A study led by researchers at Nanyang Technological University in Singapore found that individuals are more likely to accept AI-suggested preventative health interventions involving human health experts.
We also found less trust in AI-powered preventative care than interventions led by human experts.
This study explored user perceptions of AI-suggested preventive health interventions, such as health checks and physical activity prompts, compared to those recommended by humans. Approximately 15,000 participants participated in South Korea using an unpublished mobile health app.
The first 9,000 participants were divided into three groups. One group was given an AI-recommended daily number of steps. Another group received step count recommendations from a human expert, and a third controlled group received a neutral intervention that neither the AI nor the health expert mentioned.
We found that about 1 in 5 people who received AI suggestions accepted the intervention, and 22% of people in the second group accepted suggestions from human experts.
Another group of participants was then recruited, one group received an intervention disclosing that they would work with a medical professional to use the AI, and another group explained how the AI came up with the step recommendations.

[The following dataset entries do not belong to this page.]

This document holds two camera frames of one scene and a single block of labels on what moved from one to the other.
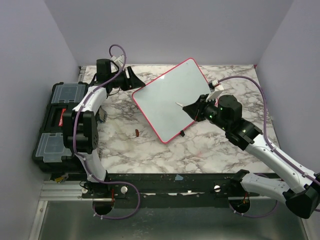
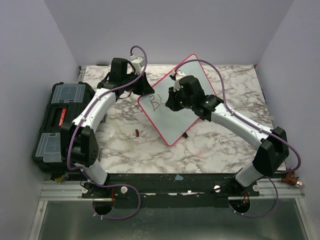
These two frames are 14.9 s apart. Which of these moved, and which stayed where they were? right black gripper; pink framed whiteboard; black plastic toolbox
Moved: right black gripper
Stayed: pink framed whiteboard; black plastic toolbox
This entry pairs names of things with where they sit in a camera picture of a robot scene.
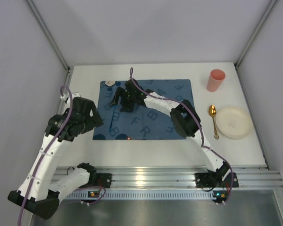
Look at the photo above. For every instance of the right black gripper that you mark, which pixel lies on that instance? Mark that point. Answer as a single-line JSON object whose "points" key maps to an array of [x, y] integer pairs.
{"points": [[123, 95]]}

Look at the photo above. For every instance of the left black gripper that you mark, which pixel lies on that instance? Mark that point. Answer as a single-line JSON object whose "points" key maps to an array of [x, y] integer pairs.
{"points": [[85, 109]]}

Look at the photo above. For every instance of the blue letter placemat cloth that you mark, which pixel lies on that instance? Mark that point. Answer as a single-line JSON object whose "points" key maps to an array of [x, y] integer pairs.
{"points": [[142, 123]]}

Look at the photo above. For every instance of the pink plastic cup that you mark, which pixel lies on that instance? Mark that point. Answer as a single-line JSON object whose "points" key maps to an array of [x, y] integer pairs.
{"points": [[216, 78]]}

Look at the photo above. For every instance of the cream round plate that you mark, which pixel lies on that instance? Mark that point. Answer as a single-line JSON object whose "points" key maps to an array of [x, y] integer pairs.
{"points": [[234, 122]]}

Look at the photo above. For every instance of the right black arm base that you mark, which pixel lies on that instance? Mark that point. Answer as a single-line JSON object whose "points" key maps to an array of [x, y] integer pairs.
{"points": [[207, 180]]}

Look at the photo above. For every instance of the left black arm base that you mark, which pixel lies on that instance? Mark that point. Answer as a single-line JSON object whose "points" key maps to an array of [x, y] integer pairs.
{"points": [[103, 180]]}

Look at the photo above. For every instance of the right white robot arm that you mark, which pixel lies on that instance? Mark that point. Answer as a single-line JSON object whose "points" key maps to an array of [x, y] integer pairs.
{"points": [[185, 120]]}

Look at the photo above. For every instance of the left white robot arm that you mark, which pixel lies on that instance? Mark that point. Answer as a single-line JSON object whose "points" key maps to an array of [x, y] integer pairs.
{"points": [[38, 194]]}

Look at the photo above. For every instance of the gold metal fork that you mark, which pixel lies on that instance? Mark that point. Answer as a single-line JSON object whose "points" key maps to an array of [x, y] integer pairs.
{"points": [[212, 113]]}

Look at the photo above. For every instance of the aluminium mounting rail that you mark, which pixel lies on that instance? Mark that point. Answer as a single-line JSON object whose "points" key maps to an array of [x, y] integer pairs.
{"points": [[184, 177]]}

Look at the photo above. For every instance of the perforated grey cable duct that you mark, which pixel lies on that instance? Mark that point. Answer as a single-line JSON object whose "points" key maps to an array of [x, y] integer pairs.
{"points": [[148, 195]]}

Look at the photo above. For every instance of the left aluminium frame post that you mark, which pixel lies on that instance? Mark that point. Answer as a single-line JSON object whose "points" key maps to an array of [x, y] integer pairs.
{"points": [[43, 26]]}

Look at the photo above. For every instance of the aluminium frame post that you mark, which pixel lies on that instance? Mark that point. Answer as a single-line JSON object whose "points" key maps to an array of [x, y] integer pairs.
{"points": [[43, 26], [258, 27]]}

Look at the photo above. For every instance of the right aluminium frame post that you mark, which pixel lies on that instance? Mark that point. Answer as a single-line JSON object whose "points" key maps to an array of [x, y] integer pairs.
{"points": [[258, 27]]}

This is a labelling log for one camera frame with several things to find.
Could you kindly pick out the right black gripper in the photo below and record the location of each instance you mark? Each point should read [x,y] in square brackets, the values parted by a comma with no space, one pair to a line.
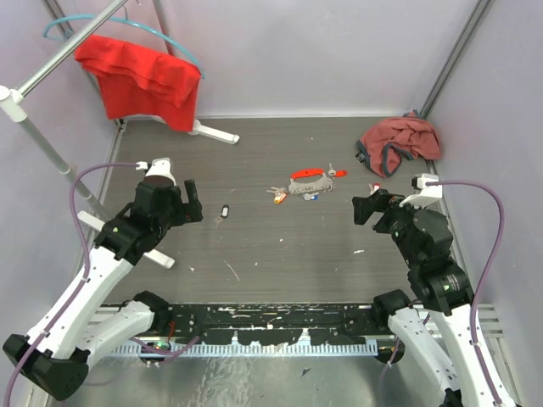
[381,200]

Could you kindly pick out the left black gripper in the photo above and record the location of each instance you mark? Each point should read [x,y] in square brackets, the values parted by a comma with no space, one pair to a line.
[189,212]

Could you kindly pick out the metal key organizer red handle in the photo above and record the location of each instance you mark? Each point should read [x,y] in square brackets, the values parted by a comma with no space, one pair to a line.
[309,180]

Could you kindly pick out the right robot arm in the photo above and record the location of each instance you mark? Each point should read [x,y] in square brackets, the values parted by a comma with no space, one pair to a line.
[460,372]

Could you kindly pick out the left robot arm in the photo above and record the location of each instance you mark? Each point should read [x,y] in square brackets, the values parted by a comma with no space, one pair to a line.
[60,350]

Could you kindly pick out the keys with yellow tag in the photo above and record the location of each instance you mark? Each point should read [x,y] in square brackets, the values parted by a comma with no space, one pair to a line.
[279,193]

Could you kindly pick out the key with black tag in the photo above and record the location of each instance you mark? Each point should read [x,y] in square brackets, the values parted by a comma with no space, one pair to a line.
[225,209]

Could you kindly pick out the key with red tag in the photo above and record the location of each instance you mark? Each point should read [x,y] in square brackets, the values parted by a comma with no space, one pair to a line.
[336,173]

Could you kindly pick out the pink shirt grey trim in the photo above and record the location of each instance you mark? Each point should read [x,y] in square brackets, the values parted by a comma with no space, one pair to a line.
[385,145]

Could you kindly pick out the key with blue tag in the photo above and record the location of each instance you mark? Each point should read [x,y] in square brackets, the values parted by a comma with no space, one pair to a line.
[310,196]

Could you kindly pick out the red cloth on hanger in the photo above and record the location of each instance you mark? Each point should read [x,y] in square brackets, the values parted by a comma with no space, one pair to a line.
[133,79]

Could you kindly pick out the teal clothes hanger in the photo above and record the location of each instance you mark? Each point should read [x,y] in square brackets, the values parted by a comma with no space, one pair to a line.
[125,21]

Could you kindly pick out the white clothes rack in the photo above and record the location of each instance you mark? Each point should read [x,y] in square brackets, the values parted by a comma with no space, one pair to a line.
[37,230]

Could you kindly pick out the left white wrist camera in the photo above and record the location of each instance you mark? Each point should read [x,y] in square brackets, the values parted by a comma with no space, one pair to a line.
[158,167]

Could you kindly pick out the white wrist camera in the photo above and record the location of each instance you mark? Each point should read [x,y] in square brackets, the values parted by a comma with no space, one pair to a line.
[427,191]
[158,167]

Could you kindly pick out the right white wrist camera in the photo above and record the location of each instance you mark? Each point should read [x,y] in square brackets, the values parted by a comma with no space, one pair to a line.
[427,191]

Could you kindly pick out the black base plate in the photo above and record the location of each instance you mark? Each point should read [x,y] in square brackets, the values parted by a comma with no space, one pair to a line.
[274,324]

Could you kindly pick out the white cable duct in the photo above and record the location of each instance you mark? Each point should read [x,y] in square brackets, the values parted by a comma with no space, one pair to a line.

I received an intervention to
From this cohort, the researchers noted that individuals were more receptive to AI-suggested health interventions complemented by human experts than pure AI or human-based interventions. It also increases confidence in transparent AI-generated interventions.
why it matters
research Findings published in the journal Production and Operations Management show that even as healthcare systems move toward greater adoption of AI in screening, diagnosing, and treating patients, the human element remains important.
“Our research suggests that the emotional human component associated with emotions and attitudes will continue to be important even as health interventions become increasingly guided by AI, and that such technologies will not replace humans. Associate professor at NTU Nanyang Business School, who led this research.
the bigger trend
Given the increasing prevalence of machine learning and AI in healthcare settings, it is becoming more important to design digital technologies with users in mind so that they become an integral part of care interventions. increase.
At the HIMSS Forum at the end of last year, Jai Nahar, a pediatric cardiologist at the U.S. National Children’s Hospital, said, “Any time you’re trying to deploy a productive solution that incorporates AI, [the patients should be involved] From the product or service design stage,” he added, clinicians also need to be involved in this process.
while another A South Korean mobile health study released earlier this year found that mobile health apps can mitigate the impact of social determinants on the health of Koreans. Based on a study of over 1,000 participants, frequent use of mobile health technology mitigates the impact of SDOH, including social and economic inequalities, on individuals’ ability to manage their health and their personal outlook on health. It became clear that it can be done.